I came across this picture tonight. 
Web page was only partly in English. They had it labeled as a "gold sanchezi" or something and I know its not that. What do you guys think? 
Sorry if this has been posted before. Did a quick search here and didn't find it.


----------



## hastatus (Jan 16, 2003)

Likely S. maculatus. Nice headshape.


----------



## Moondemon (Dec 9, 2006)

That's a very nice looking mac !!!


----------



## FEEFA (Nov 19, 2007)

Sweet looking p I would love to own that


----------



## irishfan 689 (Aug 11, 2004)

Love the coloration, beautiful mac


----------



## notaverage (Sep 10, 2005)

How big was it and how much were they asking?
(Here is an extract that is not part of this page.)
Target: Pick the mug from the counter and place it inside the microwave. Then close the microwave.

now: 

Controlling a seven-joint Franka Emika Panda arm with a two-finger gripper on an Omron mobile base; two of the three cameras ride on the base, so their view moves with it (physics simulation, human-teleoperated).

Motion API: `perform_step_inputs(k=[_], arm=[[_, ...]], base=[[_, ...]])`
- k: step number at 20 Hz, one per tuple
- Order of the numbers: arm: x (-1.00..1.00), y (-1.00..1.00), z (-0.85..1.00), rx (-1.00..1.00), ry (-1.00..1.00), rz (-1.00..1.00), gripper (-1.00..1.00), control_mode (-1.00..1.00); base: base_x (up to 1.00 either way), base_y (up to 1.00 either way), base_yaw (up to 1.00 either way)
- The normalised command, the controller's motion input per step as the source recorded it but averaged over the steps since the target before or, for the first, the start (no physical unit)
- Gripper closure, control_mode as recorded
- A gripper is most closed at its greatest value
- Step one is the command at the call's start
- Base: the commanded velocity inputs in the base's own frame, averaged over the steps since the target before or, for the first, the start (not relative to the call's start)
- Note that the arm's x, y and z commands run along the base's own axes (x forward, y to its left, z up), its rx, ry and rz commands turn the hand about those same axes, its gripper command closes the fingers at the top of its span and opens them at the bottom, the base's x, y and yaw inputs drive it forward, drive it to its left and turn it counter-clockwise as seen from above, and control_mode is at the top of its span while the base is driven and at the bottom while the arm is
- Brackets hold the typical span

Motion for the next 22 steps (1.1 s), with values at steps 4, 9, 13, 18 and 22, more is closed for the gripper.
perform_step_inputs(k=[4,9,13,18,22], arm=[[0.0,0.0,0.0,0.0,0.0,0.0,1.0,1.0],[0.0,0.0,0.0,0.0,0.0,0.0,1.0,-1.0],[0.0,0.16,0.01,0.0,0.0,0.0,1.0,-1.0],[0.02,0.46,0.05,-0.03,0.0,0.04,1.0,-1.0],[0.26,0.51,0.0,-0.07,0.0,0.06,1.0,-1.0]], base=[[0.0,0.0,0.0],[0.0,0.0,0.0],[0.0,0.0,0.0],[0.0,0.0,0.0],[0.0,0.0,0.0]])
Thats some cool coloration...
It looks very young.


----------



## jp80911 (Apr 3, 2008)

very nice Mac.
a serra with piraya like coloration...if it's for sale, GET IT~!!!


----------



## Lifer374 (Dec 5, 2003)

I wish I could. 
Appeared to be on a Japanese web page. Not for sale that I'm aware of.


----------



## Blue Flame (Jan 16, 2006)

Sweet fish......but that will be one heck of a drive! lol


----------



## CLUSTER ONE (Aug 2, 2006)

I love how it has orange and yellow.


----------



## jp80911 (Apr 3, 2008)

Tango374 said:


> Sweet fish......but that will be one heck of a drive! lol


more of a swim cuz i'm sure car can't get there.


----------



## aquascape (Mar 16, 2003)

Serrasalmus Piraya


----------



## Trigga (Jul 1, 2006)

Maybe a true spilo? A lot of places in Europe and Asia get stuff we never see in north america


----------



## Lifer374 (Dec 5, 2003)

Thats what I was thinking.


----------



## Ja'eh (Jan 8, 2007)

I was thinking a true spilo as well but either way that's a beautiful mac/spilo.


----------



## nubsmoke (Feb 4, 2004)

Here is what it will look like at around 7-8 inches. Bought it in 03'


----------



## boiler149 (Oct 31, 2007)

man that is a nice looking fish!


----------



## nubsmoke (Feb 4, 2004)

boiler149 said:


> man that is a nice looking fish!


Thanks. I have never found another that looks the same. Fish also has some of the smallest scales for a mac/spilo that I have seen. And the way the purple body contrasts with the yellow belly is amazing.


----------